*** Opening Data in this exercise ***

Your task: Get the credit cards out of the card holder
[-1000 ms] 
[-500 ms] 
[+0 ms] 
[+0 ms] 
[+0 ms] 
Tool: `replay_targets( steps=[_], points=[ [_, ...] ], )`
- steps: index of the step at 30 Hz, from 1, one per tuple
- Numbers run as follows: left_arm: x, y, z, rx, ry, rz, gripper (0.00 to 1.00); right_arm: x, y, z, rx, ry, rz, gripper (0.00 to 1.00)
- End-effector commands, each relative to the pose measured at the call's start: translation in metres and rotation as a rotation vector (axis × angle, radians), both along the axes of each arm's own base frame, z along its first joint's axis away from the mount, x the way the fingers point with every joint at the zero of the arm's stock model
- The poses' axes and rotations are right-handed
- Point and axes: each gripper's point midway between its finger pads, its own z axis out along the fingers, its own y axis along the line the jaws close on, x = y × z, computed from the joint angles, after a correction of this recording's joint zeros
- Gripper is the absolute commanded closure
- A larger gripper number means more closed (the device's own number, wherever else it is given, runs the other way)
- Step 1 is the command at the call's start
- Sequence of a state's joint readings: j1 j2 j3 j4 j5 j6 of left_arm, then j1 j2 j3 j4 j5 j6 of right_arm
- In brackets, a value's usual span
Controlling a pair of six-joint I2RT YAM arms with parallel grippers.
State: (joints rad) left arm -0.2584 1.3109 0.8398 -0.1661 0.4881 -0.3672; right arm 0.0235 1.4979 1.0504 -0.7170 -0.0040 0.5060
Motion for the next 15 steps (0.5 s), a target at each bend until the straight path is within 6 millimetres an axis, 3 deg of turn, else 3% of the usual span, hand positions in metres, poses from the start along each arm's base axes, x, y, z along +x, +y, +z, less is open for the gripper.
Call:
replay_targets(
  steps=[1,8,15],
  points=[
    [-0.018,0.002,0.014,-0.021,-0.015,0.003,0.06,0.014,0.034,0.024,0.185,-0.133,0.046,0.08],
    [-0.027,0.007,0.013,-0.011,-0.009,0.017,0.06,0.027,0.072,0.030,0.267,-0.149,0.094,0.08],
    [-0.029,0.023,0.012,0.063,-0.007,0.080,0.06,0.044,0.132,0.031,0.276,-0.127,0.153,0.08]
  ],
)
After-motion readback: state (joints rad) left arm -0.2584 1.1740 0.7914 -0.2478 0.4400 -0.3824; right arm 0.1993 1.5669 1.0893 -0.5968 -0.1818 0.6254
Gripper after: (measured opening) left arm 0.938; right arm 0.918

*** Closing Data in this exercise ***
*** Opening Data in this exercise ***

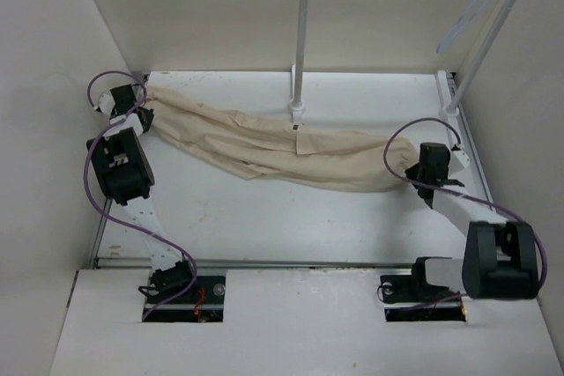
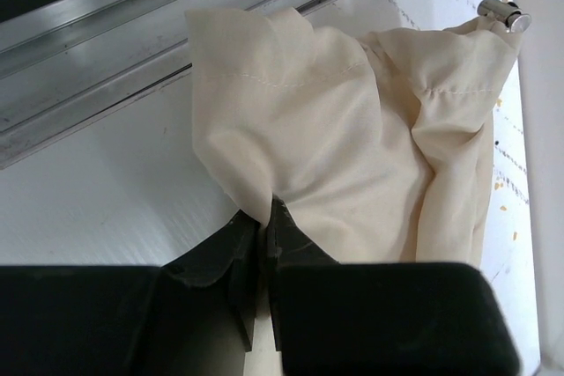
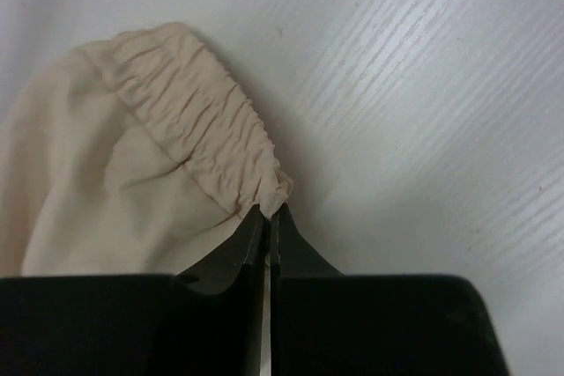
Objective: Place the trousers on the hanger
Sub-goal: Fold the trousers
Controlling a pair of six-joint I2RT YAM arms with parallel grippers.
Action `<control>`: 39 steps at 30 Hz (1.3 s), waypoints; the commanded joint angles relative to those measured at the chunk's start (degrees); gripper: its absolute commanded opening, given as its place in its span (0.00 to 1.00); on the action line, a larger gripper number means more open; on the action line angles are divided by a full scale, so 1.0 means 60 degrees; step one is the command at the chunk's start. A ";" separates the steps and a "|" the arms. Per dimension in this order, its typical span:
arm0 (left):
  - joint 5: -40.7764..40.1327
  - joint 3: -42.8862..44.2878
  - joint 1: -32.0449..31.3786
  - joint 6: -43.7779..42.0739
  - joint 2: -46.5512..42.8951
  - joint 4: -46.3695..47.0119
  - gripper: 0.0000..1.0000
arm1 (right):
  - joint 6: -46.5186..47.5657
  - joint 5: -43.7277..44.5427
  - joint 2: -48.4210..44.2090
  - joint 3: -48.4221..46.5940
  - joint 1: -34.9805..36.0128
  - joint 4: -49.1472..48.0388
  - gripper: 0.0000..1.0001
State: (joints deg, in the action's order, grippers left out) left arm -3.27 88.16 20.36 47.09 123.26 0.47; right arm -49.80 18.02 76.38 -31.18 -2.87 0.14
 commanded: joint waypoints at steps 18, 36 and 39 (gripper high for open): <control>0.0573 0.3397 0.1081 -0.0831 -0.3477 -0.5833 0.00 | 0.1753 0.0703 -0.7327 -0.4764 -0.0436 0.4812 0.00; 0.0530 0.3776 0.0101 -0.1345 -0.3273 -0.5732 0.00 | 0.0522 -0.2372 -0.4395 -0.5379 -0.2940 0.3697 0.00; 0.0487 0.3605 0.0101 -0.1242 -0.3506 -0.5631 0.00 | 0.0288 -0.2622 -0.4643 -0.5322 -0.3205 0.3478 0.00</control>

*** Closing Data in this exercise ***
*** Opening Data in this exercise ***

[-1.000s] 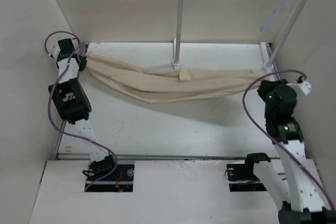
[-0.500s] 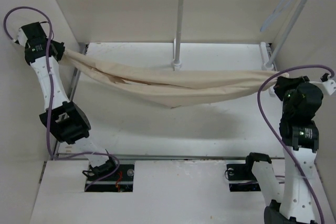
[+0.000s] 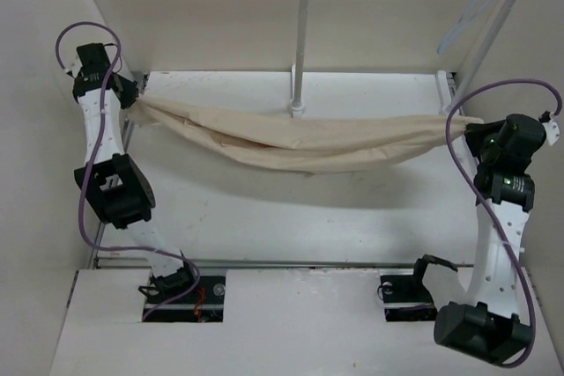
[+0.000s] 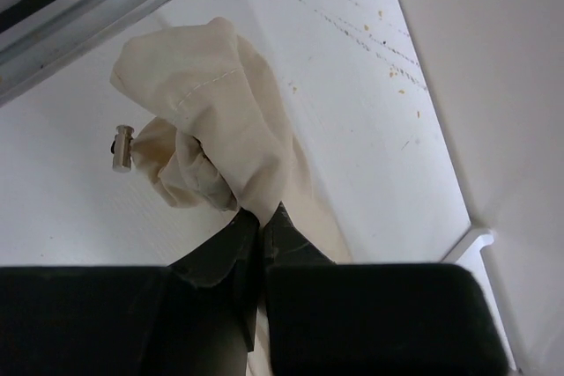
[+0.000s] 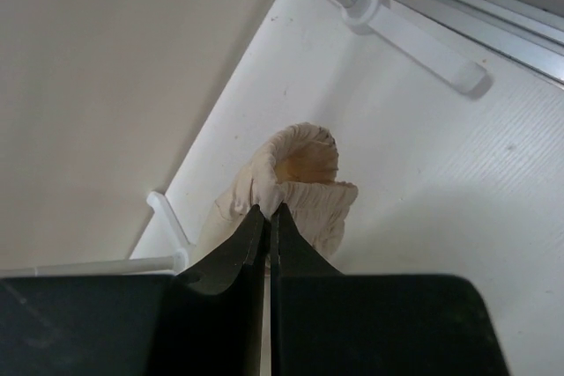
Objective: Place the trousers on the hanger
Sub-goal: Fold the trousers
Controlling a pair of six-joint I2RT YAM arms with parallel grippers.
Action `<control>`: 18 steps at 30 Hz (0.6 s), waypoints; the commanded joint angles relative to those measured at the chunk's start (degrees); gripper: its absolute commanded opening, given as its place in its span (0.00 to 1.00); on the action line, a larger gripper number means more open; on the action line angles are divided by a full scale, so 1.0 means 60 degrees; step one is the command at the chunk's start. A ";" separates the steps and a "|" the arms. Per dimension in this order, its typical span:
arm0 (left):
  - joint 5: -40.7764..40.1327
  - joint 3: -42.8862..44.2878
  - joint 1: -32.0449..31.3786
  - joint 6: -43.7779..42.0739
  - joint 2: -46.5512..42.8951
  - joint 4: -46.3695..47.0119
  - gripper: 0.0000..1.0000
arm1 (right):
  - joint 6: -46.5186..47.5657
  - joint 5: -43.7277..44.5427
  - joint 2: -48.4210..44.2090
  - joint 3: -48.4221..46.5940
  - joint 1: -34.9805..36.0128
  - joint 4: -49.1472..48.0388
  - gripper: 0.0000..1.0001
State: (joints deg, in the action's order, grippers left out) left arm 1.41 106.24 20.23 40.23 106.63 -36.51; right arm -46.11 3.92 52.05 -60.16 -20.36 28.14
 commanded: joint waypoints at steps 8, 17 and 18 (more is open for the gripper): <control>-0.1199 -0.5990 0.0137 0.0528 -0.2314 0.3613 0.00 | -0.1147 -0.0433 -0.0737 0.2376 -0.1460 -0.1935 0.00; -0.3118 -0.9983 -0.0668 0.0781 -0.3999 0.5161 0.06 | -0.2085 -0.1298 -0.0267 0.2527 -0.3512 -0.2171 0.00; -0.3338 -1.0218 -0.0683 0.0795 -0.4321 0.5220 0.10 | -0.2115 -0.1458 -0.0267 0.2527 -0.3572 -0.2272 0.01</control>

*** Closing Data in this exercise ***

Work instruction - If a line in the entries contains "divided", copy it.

Problem solution -
Action `<control>`: 39 steps at 30 Hz (1.3 s), waypoints; the commanded joint angles relative to those measured at the chunk's start (degrees); gripper: its absolute commanded opening, given as its place in its span (0.00 to 1.00); on the action line, a larger gripper number means more open; on the action line angles are divided by a full scale, so 1.0 means 60 degrees; step one is the command at the chunk's start. A ";" separates the steps and a "|" the arms. Per dimension in this order, its typical span:
Action `<control>`: 18 steps at 30 Hz (0.6 s), waypoints; the commanded joint angles relative to those measured at the chunk's start (degrees); gripper: its absolute commanded opening, given as its place in its span (0.00 to 1.00); on the action line, a larger gripper number means more open; on the action line angles are divided by a full scale, so 1.0 means 60 degrees; step one is the command at the chunk's start. A ";" separates the steps and a "|" the arms. Per dimension in this order, its typical span:

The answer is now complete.